«Адмирала с большими усилиями, разорвав на нем платье, протащили сквозь узкое отверстие заклиненной двери башни на кормовой срез и уж хотели подвязывать к плоту, когда Коломейцев сделал то, что можно сделать только раз в жизни, только по вдохновению…
Сухопутные читатели, конечно, не смогут представить себе весь риск маневра, но морякам он должен быть понятен. Он пристал к наветренному борту искалеченного броненосца с его повисшими, исковерканными пушечными полупортиками, торчащими враздрай,орудиями и перебитыми стрелами сетевого ограждения…
Мотаясь на волне, миноносец то поднимался своей палубой почти в уровень со срезом, то уходил далеко вниз, то отбрасывался от броненосца, то стремительно размахивался в его сторону, каждое мгновение рискуя пропороть свой тонкий борт о любой выступ неподвижной громады.

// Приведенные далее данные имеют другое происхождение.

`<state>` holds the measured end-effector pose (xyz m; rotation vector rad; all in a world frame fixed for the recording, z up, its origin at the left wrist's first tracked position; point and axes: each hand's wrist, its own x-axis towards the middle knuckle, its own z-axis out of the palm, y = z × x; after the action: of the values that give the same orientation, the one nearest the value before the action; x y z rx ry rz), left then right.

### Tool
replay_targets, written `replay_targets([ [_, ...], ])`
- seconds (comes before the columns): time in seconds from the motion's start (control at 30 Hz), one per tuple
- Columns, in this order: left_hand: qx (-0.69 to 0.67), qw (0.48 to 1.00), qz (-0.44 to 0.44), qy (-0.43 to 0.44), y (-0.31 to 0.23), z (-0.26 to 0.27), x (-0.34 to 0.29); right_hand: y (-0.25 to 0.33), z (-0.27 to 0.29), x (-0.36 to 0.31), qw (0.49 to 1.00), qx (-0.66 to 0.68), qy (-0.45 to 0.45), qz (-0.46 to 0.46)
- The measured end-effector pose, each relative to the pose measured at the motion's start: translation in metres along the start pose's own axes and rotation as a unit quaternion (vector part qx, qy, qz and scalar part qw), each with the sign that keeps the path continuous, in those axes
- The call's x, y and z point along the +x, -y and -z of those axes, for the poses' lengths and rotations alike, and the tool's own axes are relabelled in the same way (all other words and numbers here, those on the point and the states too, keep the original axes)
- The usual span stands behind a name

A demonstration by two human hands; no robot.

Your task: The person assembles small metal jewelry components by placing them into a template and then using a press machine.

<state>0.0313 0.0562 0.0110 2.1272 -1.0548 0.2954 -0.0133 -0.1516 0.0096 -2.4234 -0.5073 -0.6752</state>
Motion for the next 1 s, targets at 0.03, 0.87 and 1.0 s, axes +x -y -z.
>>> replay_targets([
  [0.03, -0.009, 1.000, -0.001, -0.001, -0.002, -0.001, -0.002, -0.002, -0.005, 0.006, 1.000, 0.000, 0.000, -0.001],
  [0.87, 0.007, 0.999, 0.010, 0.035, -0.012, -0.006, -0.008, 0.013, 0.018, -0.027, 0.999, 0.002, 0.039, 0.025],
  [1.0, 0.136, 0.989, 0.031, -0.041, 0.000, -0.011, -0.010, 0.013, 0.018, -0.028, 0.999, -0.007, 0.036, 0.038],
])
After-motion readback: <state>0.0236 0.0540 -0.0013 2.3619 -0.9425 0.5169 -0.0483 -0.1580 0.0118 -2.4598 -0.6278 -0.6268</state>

Адмирала поспешно протащили на руках с кормового на носовой срез узким проходом между башней и раскаленным бортом верхней батареи и отсюда по спинам людей, стоявших на откинутом полупортике и цеплявшихся по борту, спустили, почти сбросили на миноносец, выбрав момент, когда этот последний поднялся на волне и мотнулся в нашу сторону.
— Ура! Адмирал на миноносце! Ура! — закричал Курсель, махая фуражкой…
— Ура! — загремело кругом».
Отваливайте скорее!
«Как я с моими порчеными ногами попал на миноносец — не помню… Помню только, как, лежа на горячем кожухе между трубами, смотрел, не отрывая глаз, на “Суворова”…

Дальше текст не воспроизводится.